[What you are asked to do]:
Give all the records again, with no alterations.

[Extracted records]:
- Opening Delimiter -

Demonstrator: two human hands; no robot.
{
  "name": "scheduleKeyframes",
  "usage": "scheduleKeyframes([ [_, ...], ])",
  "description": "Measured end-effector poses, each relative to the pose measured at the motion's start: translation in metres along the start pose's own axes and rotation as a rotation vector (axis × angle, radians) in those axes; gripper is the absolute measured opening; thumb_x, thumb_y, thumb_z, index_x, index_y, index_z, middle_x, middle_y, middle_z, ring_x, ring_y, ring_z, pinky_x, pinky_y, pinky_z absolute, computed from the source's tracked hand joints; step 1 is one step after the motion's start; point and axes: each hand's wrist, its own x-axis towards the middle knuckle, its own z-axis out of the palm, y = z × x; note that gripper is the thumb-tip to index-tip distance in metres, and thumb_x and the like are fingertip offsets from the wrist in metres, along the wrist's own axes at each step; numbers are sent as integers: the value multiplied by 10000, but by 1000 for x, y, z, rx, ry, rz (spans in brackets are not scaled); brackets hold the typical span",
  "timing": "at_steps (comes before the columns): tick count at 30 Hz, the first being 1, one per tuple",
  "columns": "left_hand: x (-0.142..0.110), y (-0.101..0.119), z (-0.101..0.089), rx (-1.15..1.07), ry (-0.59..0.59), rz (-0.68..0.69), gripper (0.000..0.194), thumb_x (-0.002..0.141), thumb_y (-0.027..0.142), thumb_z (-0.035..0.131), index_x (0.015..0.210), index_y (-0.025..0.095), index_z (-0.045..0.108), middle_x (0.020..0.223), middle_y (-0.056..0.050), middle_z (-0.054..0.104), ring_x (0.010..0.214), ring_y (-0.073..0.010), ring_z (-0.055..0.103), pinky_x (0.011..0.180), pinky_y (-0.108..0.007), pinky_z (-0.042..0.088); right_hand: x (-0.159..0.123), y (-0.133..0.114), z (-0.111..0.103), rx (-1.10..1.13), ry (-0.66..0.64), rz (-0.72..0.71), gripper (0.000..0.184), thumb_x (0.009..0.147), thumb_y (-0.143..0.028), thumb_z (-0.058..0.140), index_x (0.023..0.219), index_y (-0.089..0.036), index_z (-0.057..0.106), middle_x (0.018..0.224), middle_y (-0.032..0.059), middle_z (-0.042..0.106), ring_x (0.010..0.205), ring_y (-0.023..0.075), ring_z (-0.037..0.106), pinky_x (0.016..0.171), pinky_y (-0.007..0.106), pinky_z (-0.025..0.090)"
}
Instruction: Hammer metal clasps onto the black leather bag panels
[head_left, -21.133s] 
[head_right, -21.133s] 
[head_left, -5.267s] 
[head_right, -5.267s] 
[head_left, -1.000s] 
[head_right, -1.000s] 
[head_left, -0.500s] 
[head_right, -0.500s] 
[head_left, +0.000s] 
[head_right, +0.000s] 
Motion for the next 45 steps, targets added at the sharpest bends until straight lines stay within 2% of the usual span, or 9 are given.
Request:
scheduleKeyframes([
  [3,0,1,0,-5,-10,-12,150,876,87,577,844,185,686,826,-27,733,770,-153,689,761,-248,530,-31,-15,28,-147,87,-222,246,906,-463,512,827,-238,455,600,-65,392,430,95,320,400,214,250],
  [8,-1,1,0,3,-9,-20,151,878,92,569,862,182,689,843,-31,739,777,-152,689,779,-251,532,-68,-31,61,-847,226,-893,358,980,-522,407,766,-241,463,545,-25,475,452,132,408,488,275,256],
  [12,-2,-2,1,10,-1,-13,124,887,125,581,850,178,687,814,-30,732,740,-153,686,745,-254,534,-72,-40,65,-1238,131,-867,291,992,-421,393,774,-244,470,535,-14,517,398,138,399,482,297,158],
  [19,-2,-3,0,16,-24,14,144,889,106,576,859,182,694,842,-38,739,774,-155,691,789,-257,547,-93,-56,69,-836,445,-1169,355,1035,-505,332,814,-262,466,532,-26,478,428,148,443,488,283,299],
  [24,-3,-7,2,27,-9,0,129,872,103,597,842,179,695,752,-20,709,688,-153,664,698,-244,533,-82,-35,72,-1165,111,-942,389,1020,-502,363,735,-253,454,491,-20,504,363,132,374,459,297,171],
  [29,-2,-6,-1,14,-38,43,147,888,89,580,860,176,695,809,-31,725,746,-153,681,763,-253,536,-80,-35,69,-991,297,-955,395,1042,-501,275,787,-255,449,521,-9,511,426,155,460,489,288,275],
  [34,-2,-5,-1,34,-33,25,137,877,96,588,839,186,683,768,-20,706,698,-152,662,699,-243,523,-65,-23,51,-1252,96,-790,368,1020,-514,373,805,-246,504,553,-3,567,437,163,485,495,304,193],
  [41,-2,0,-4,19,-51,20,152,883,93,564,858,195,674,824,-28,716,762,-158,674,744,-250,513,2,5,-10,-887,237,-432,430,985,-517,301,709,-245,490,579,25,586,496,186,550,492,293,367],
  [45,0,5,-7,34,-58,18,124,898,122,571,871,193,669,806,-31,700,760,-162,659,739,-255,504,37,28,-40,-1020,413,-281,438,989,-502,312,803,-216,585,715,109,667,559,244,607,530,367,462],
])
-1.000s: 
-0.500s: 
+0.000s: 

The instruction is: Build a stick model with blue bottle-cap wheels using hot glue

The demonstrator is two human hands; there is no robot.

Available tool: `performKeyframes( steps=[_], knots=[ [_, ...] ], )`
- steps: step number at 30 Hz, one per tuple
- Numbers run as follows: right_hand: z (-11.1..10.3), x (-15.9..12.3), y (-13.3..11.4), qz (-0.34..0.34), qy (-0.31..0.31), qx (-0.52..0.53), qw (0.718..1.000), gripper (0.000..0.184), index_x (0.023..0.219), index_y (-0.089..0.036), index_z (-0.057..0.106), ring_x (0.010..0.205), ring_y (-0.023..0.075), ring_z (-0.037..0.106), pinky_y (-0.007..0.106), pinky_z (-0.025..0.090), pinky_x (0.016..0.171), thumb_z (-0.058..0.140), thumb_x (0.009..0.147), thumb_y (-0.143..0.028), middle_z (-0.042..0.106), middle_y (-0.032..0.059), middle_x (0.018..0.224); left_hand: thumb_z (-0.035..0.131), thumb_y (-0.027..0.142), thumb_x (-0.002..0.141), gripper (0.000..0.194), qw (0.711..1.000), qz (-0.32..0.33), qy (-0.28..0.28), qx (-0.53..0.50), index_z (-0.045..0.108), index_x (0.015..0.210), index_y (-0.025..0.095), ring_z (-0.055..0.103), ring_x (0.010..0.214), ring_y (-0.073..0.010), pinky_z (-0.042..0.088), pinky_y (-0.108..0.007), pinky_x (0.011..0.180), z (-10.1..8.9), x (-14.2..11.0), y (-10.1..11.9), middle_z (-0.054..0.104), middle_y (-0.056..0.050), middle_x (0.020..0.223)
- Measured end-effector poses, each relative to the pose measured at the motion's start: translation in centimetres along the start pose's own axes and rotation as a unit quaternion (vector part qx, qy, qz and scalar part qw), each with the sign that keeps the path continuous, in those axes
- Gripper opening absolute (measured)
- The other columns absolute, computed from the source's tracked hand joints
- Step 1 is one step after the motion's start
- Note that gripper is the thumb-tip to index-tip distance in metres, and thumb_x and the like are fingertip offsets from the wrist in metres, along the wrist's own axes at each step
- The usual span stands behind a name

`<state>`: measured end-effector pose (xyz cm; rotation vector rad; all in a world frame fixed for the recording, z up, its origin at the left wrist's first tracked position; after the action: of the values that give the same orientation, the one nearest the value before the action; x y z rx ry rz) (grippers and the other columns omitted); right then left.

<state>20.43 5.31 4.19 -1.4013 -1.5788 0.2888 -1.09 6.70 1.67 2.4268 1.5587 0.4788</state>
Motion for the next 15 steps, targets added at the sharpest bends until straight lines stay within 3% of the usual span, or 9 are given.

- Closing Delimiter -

[Result for this exercise]:
Demonstrator: two human hands; no robot.
{
  "name": "scheduleKeyframes",
  "usage": "scheduleKeyframes([ [_, ...], ])",
  "description": "Measured end-effector poses, each relative to the pose measured at the motion's start: translation in metres along the start pose's own axes and rotation as a rotation vector (axis × angle, radians) in those axes; gripper is the absolute measured opening; thumb_x, thumb_y, thumb_z, index_x, index_y, index_z, middle_x, middle_y, middle_z, ring_x, ring_y, ring_z, pinky_x, pinky_y, pinky_z absolute, computed from the source's tracked hand joints; step 1 is one step after the motion's start; point and axes: each hand's wrist, its own x-axis towards the middle knuckle, its own z-axis out of the palm, y = z × x; note that gripper is the thumb-tip to index-tip distance in metres, and thumb_x and the like are fingertip offsets from the wrist in metres, along the wrist's own axes at each step; numbers are sent as integers: the value multiplied by 10000, but by 1000 for x, y, z, rx, ry, rz (spans in brackets are not scaled); brackets hold the typical span",
  "timing": "at_steps (comes before the columns): tick count at 30 Hz, the first being 1, one per tuple",
  "columns": "left_hand: x (-0.142..0.110), y (-0.101..0.119), z (-0.101..0.089), rx (-1.15..1.07), ry (-0.59..0.59), rz (-0.68..0.69), gripper (0.000..0.194), thumb_x (-0.002..0.141), thumb_y (-0.027..0.142), thumb_z (-0.035..0.131), index_x (0.015..0.210), index_y (-0.025..0.095), index_z (-0.045..0.108), middle_x (0.020..0.223), middle_y (-0.056..0.050), middle_z (-0.054..0.104), ring_x (0.010..0.214), ring_y (-0.073..0.010), ring_z (-0.055..0.103), pinky_x (0.011..0.180), pinky_y (-0.108..0.007), pinky_z (-0.042..0.088); right_hand: x (-0.159..0.123), y (-0.133..0.114), z (-0.111..0.103), rx (-1.10..1.13), ry (-0.66..0.64), rz (-0.72..0.71), gripper (0.000..0.184), thumb_x (0.009..0.147), thumb_y (-0.143..0.028), thumb_z (-0.058..0.140), index_x (0.023..0.219), index_y (-0.089..0.036), index_z (-0.057..0.106), middle_x (0.018..0.224), middle_y (-0.032..0.059), middle_z (-0.042..0.106), ring_x (0.010..0.205), ring_y (-0.023..0.075), ring_z (-0.037..0.106), pinky_x (0.016..0.171), pinky_y (-0.007..0.106), pinky_z (-0.025..0.090)"
}
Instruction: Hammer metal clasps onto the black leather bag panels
[head_left, -21.133s] 
[head_right, -21.133s] 
[head_left, -5.267s] 
[head_right, -5.267s] 
[head_left, -1.000s] 
[head_right, -1.000s] 
[head_left, -0.500s] 
[head_right, -0.500s] 
[head_left, +0.000s] 
[head_right, +0.000s] 
Motion for the next 45 steps, targets added at the sharpest bends until straight lines stay within 2% of the usual span, or 9 are given.
Request:
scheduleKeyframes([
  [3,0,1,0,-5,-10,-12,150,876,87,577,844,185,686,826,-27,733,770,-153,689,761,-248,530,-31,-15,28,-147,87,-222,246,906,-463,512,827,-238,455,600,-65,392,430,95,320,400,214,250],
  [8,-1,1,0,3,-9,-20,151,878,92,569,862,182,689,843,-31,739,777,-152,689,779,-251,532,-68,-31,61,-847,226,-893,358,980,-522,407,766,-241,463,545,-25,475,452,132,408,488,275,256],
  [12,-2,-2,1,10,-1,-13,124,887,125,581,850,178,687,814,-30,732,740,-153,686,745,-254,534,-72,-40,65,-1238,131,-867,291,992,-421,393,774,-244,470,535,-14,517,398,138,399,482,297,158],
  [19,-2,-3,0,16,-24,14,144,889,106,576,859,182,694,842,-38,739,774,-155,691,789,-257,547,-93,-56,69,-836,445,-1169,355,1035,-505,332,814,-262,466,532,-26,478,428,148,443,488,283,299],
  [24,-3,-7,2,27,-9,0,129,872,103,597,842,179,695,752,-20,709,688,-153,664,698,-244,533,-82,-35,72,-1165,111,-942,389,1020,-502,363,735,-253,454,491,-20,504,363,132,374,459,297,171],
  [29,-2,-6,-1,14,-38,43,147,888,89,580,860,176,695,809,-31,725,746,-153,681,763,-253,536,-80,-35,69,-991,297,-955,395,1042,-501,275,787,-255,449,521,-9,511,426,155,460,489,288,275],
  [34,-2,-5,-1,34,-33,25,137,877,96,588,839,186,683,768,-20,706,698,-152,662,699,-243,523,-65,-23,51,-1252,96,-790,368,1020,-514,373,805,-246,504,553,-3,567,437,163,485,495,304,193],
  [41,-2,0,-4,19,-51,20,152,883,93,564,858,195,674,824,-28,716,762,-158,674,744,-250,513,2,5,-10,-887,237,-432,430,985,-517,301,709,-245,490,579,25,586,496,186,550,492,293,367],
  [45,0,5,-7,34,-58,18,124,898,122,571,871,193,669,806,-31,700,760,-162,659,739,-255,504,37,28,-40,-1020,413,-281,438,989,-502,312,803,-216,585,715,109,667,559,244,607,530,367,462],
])
-1.000s: 
-0.500s: 
+0.000s: 

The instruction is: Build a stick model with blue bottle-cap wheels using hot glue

The demonstrator is two human hands; there is no robot.

Available tool: `performKeyframes( steps=[_], knots=[ [_, ...] ], )`
- steps: step number at 30 Hz, one per tuple
- Numbers run as follows: right_hand: z (-11.1..10.3), x (-15.9..12.3), y (-13.3..11.4), qz (-0.34..0.34), qy (-0.31..0.31), qx (-0.52..0.53), qw (0.718..1.000), gripper (0.000..0.184), index_x (0.023..0.219), index_y (-0.089..0.036), index_z (-0.057..0.106), ring_x (0.010..0.205), ring_y (-0.023..0.075), ring_z (-0.037..0.106), pinky_y (-0.007..0.106), pinky_z (-0.025..0.090), pinky_x (0.016..0.171), thumb_z (-0.058..0.140), thumb_x (0.009..0.147), thumb_y (-0.143..0.028), middle_z (-0.042..0.106), middle_y (-0.032..0.059), middle_x (0.018..0.224); left_hand: thumb_z (-0.035..0.131), thumb_y (-0.027..0.142), thumb_x (-0.002..0.141), gripper (0.000..0.194), qw (0.711..1.000), qz (-0.32..0.33), qy (-0.28..0.28), qx (-0.53..0.50), index_z (-0.045..0.108), index_x (0.015..0.210), index_y (-0.025..0.095), ring_z (-0.055..0.103), ring_x (0.010..0.214), ring_y (-0.073..0.010), pinky_z (-0.042..0.088), pinky_y (-0.108..0.007), pinky_x (0.011..0.180), z (-10.1..8.9), x (-14.2..11.0), y (-10.1..11.9), middle_z (-0.054..0.104), middle_y (-0.056..0.050), middle_x (0.020..0.223)
- Measured end-effector poses, each relative to the pose measured at the motion's start: translation in centimetres along the start pose's own axes and rotation as a unit quaternion (vector part qx, qy, qz and scalar part qw), each with the sign that keeps the path continuous, in those axes
- Gripper opening absolute (measured)
- The other columns absolute, computed from the source's tracked hand joints
- Step 1 is one step after the motion's start
- Note that gripper is the thumb-tip to index-tip distance in metres, and thumb_x and the like are fingertip offsets from the wrist in metres, along the wrist's own axes at each step
- The usual span stands behind a name

`<state>`: measured end-effector pose (xyz cm; rotation vector rad; all in a world frame fixed for the recording, z up, its origin at the left wrist's first tracked position; after the action: of the values that give the same orientation, the one nearest the value before the action; x y z rx ry rz) (grippers and the other columns omitted); right then left.

<state>20.43 5.31 4.19 -1.4013 -1.5788 0.2888 -1.09 6.70 1.67 2.4268 1.5587 0.4788</state>
Motion for the next 15 steps, targets added at the sharpest bends until straight lines stay within 3% of the usual span, or 9 are given.

The answer given is complete as it stands.